• [EXERCISE AIM]: Only the final stretch of lines is needed: output exactly the line containing "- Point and" and all lines following it in the listing below.

_ _ _ _ _

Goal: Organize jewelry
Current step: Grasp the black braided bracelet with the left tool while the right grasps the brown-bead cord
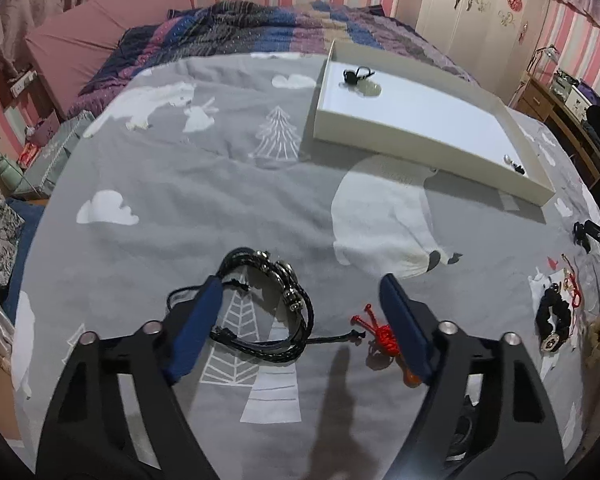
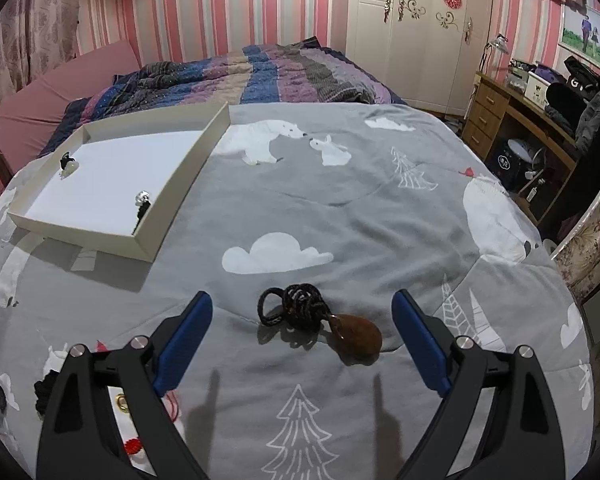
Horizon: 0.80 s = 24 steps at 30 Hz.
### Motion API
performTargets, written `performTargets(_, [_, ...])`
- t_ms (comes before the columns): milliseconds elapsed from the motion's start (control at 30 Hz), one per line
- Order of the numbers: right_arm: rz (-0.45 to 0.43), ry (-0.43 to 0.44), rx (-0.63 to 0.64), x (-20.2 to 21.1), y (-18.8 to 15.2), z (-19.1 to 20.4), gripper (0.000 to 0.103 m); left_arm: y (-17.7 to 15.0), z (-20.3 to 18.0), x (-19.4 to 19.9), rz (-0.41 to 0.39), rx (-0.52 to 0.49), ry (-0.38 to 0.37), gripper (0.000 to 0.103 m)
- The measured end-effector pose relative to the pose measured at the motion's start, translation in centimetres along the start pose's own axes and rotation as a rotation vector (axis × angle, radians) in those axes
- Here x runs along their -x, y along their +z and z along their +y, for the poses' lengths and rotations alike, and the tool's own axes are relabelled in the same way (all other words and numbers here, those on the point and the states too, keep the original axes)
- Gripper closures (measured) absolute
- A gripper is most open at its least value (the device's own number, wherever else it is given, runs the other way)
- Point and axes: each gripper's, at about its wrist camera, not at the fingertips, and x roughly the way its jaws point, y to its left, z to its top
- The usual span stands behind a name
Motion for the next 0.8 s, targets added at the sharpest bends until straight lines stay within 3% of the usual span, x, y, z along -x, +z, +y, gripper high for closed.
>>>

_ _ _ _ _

• [SOLUTION BELOW]:
- Point and axes: each gripper's, at about its wrist camera, not at the fingertips, and x roughly the way its jaws point, y to its left, z to its top
- The usual span stands behind a name
Motion for the next 0.8 s, targets added at the sharpest bends until straight lines stay within 3% of the usual span, x, y, z along -x, +z, +y, gripper high for closed.
>>>

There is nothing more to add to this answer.